Anyway, my small complaint is that Helen Bonham Carter can't sing. Having seen Patti Lupone twice perform the role of Mrs. Lovett, and heard recordings of Angela Lansbury singing the same, any Sondheim queen would have high standards. What she did, though, was enunciate, and I appreciated that, and she acted with unique and tender subtlety (she's Merchant/Ivory trained, after all) towards the ward, Toby (played by a brilliant child actor Ed Sanders, whose perfect singing really made Bonham's sound wispy). But she was miscast, and that's that.

And more generally, and my Sondheim friends have threatened to disown me if I put this in print, albeit digital, I just don't think Sweeney is his best work. I think it's really high camp ("at last my arm is complete again!" Ugh. Embarrassing. Why couldn't he have just said "At last I am complete again," which is really the point), and the very best songs (Pretty Women, Joanna, Nothing's Going to Harm You) actually sound like they were originally written for Company or Into the Woods, in my opinion. Yes, I know Into the Woods came later, but my point is still that musically they sound different to me, lighter and of a different era.

But there's no denying the genius of A Little Priest. I swear you can listen to that song 100 times and hear new lyrics every time. It is as funny, intricate, insightful as anything Shakespeare ever wrote.

But Sweeney is just a major downer. It's an operatic tragedy, but it's hopeless at the end, and so for me there's no genuine catharsis. Apologies to Sondheim fans everywhere, but that's how I feel.

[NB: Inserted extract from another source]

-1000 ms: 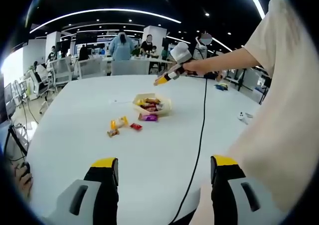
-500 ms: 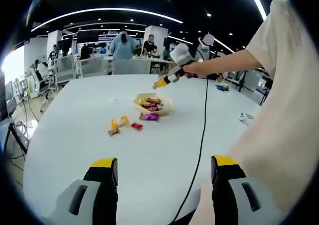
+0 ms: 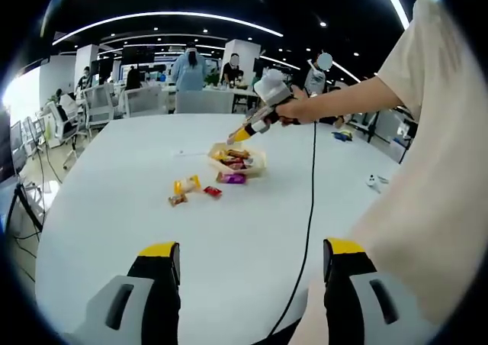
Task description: Place the target food into the container with the food tongs after gripping and lifting it, then release it inside without dropping or visibly crushing the food.
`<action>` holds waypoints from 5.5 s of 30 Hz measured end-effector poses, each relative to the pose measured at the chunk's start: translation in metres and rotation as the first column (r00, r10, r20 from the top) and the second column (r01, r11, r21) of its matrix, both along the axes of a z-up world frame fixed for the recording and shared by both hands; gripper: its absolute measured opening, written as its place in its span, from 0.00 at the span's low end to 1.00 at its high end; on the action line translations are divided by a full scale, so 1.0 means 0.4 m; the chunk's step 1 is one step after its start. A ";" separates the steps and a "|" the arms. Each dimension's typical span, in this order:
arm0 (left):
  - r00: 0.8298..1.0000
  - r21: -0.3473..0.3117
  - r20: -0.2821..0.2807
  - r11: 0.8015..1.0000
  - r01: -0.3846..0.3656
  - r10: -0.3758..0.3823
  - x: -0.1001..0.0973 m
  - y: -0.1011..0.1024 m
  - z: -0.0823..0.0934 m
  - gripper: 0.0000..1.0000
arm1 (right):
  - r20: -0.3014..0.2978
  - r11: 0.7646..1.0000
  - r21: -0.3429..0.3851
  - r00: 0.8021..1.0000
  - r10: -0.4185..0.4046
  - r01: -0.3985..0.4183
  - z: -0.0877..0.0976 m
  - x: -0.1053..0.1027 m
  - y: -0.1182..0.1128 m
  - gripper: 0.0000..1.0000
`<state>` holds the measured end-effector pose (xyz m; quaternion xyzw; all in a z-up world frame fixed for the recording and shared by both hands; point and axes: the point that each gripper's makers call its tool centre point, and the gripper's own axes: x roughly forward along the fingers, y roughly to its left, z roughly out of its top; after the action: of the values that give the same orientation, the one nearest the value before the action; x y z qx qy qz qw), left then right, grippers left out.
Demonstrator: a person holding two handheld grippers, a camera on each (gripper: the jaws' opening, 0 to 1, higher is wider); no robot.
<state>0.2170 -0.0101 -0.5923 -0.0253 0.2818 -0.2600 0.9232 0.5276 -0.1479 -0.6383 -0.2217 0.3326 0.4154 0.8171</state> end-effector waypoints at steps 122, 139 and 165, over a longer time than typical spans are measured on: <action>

I liked Charlie Wilson's war. It's like a good episode of West Wing. You learn a lot about the covert war against the USSR we fought through Afghanistan in the 1980's. Julia Roberts is fantastic, but I had a problem with the glibness of her monologues. It was not believable to me that a Houston socialite could be quite so articulate. Aaron Sorkin writes speeches, not dialogue, more often than not. Oh I guess Philip Seymour Hoffman was okay. I'm not going to crap on his performance, like I did in an earlier post about The Savages, but I will say that once again he's playing a snarly misanthrope, and he looks even grosser than usual. I'm sorry, but I'm not on the PSH train. I almost didn't see the movie, because it had Tom Hanks, who I find repulsive most of the time for his smug all-American do-goody persona, but don't let it stop you this time. He's trying to play against type, kinda sorta. I mean he's still the hero; Hanks always has to be the hero.

Youth Without Youth is the most challenging movie I've seen in a long time. It's Coppola's new movie, his first in 10 years. The plot is impossible to describe, but watching I thought: "if T. S. Elliot wrote a screenplay, this would be it." It's full of polemics--political, academic, psychological, metaphysical. It's absolutely gorgeous to look at--all Coppola movies are, because he works with only the very best, most legendary cinematographers. The movie spans several decades, and he tries to imitate the filmmaking style of the decade, so there's a little noir, a little agitprop (the 4o's) , a little Bergmanesque existentialism (the 60's). This movie will make you think, but probably not make you feel. Who it's for: cinephiles, Coppola fans, graduate students in theology or philosophy.